MELBOURNE (Reuters) – Fortescue Metals Group on Thursday raised its cost estimates and postponed the timeframe for its main Iron Bridge Magnetite project in Western Australia, while announcing higher returns and big dividends.

FILE PHOTO: The Australian Fortescue Metals Group (FMG) logo can be seen on bulk carriers loading iron ore in the coastal city of Port Hedland in Western Australia, 29 November 2018. Image taken 29 November 2018. REUTERS / Melanie Burton

The world’s fourth-largest iron ore miner now expects the total project cost to be $ 3 billion, $ 400 million more than previously estimated, and is delaying first production to the second half of 2022 from the first half.
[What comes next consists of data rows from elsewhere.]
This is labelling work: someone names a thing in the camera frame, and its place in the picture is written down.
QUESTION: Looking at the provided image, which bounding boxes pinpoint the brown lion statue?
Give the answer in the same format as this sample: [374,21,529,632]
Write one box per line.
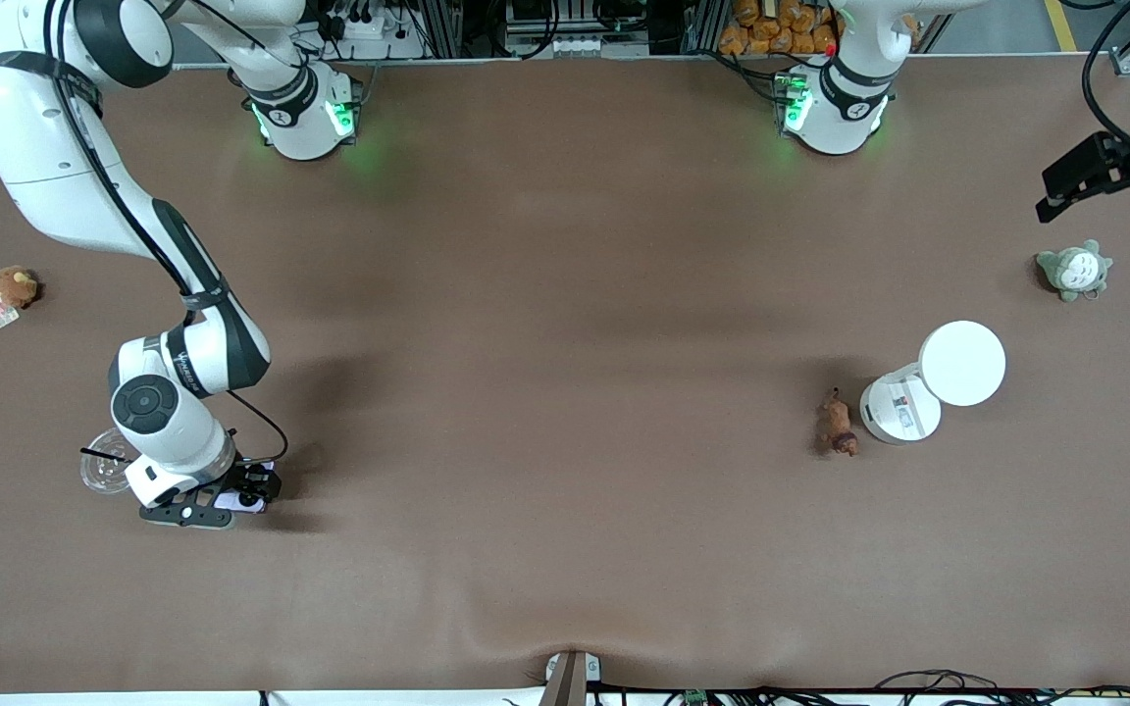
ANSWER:
[816,386,861,458]

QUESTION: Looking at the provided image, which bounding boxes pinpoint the grey totoro plush toy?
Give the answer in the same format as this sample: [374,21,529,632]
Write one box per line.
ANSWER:
[1035,239,1114,304]

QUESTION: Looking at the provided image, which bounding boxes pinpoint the clear plastic cup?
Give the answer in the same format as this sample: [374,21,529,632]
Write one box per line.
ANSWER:
[79,426,137,496]

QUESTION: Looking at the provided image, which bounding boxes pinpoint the white cylindrical canister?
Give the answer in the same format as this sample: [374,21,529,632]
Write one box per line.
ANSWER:
[858,320,1008,446]

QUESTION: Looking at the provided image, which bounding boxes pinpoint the brown plush toy with tag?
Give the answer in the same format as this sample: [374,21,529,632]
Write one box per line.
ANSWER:
[0,266,41,329]

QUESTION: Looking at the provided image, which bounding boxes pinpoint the pile of orange plush toys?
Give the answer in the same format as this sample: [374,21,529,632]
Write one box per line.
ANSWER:
[718,0,839,57]

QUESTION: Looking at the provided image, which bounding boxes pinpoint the white power strip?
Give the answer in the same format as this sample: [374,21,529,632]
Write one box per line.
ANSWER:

The project is expected to produce 22 million tonnes when fully upgraded.

As part of a review of the high-grade ore project, a key part of Fortescue’s strategy to improve its products and win market share, the company earlier this week announced the resignation of its chief operating officer and two other executives in its iron ore division. .

An update was made in the miner’s first-half earnings report on Thursday in which it boosted its annual delivery forecast and reported a 66% jump in profit.
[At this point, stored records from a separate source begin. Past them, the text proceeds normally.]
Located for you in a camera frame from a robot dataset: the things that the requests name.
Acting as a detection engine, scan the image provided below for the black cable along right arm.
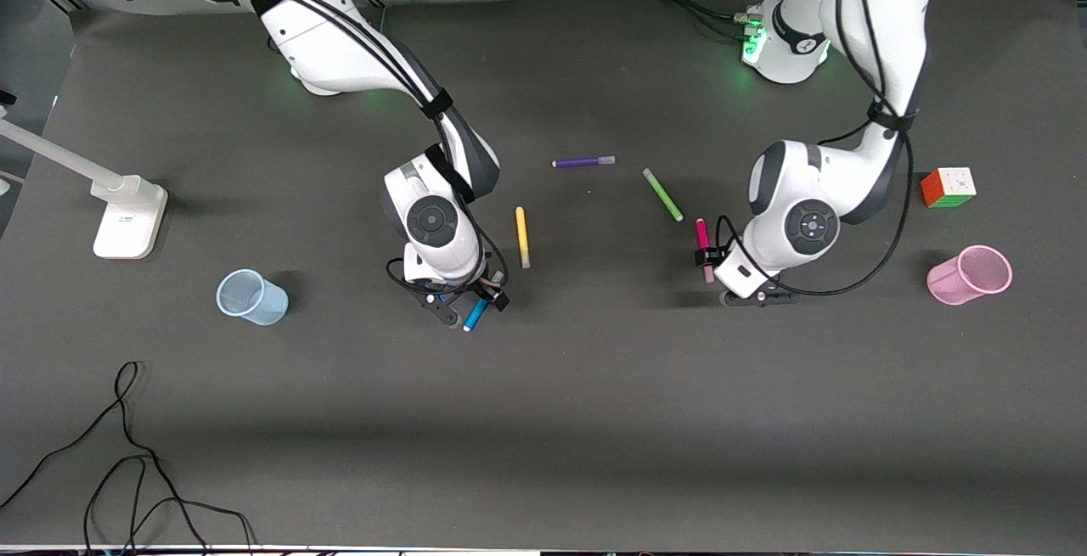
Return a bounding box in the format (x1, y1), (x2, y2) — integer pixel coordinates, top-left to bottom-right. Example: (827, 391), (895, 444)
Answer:
(125, 0), (512, 311)

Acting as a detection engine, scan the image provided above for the black left arm base cable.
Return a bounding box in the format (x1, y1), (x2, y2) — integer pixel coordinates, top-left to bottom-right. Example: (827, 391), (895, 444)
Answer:
(641, 0), (765, 43)

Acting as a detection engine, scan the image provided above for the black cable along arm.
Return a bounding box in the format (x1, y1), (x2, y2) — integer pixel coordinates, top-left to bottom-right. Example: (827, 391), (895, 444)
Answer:
(125, 0), (512, 311)
(716, 0), (916, 297)

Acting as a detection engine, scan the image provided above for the pink marker pen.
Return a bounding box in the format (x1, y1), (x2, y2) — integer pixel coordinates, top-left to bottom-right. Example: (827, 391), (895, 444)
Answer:
(696, 217), (717, 284)

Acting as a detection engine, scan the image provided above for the colourful puzzle cube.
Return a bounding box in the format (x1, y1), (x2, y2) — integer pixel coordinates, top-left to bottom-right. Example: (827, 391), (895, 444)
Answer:
(920, 167), (977, 209)

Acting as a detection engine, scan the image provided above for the thin black loose cable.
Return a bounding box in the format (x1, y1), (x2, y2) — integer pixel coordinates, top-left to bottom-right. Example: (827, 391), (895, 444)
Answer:
(0, 361), (256, 556)

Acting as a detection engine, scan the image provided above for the translucent pink plastic cup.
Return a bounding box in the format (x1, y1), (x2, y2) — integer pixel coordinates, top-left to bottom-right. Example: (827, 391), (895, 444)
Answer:
(926, 244), (1014, 306)

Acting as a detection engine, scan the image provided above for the translucent blue plastic cup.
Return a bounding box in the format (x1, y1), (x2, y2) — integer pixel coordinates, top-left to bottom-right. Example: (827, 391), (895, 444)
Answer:
(216, 268), (290, 326)

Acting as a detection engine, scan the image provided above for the green marker pen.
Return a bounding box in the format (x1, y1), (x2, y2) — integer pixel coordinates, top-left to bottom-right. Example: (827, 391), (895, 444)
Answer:
(642, 167), (684, 222)

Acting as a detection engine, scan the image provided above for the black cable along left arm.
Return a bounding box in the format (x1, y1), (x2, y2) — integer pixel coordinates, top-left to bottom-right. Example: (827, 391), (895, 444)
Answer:
(716, 0), (916, 297)

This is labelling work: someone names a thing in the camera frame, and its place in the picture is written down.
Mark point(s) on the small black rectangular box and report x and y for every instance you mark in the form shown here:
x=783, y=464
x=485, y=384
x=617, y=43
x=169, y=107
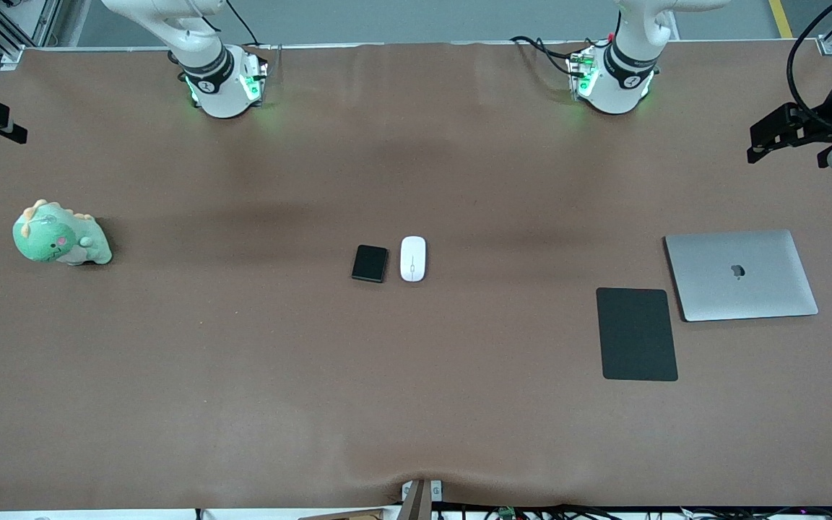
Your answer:
x=370, y=263

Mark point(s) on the green plush dinosaur toy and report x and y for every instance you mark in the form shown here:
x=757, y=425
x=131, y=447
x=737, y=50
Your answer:
x=55, y=237

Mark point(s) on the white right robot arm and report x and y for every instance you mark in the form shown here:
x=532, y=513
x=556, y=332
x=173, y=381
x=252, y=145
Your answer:
x=210, y=68

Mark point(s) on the metal table edge bracket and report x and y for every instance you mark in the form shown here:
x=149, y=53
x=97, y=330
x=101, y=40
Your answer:
x=421, y=500

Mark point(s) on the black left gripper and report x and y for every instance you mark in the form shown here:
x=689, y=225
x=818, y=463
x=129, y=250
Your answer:
x=817, y=123

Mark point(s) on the brown table cover mat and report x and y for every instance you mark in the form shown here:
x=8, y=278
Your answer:
x=416, y=383

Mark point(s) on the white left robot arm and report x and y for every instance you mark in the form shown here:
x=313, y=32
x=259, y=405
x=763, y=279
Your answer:
x=622, y=72

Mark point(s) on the white computer mouse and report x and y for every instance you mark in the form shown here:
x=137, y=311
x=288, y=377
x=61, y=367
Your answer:
x=412, y=258

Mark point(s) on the silver laptop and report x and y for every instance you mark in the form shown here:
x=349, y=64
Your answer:
x=741, y=274

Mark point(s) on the black mouse pad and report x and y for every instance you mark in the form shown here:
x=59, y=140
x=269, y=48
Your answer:
x=636, y=334
“I think what has happened in the last 24-48 hours has indeed given the market pause on its plans to deliver new projects, new technology overseas,” said UBS analyst Glyn Lawcock.

“(But) the market is very surprised by the fact that they are getting good payouts. I think the market is worried about a surge in capital spending for Iron Bridge, a commitment to spend more on renewable energy and so that dividends can be reduced, “he added.

Fortescue also announced a higher-than-expected interim dividend of A $ 1.47 per share, up from A $ 0.76 last year, joining BHP Group and Rio Tinto counterparts in benefiting investors from rising iron ore prices.

China’s focus on infrastructure last year prompted a more than 50% rise in iron ore prices, which hit a record in December on the China’s Dalian Commodities Exchange.

The payment sent a windfall of A $ 1.65 billion to the company’s largest shareholder, Andrew Forrest who is Australia’s second richest person with a net worth of A $ 23 billion, according to Forbes.

The stock was up 2.6% to A $ 25.04.

Fortescue estimates iron ore shipments will be in the range of 178-182 million tonnes for the financial year, up from the previous range of 175-180 million tonnes.

Net profit after tax for the first half was $ 4.08 billion, up from $ 2.45 billion a year earlier. This is in line with a $ 4.09 billion consensus of 10 analysts put together by research firm Vuma Financial.

Fortescue said it would allocate 10% of its net after-tax profit to fund renewable energy growth through its new unit, Fortescue Future Industries (FFI) and 10% to fund other resource growth opportunities.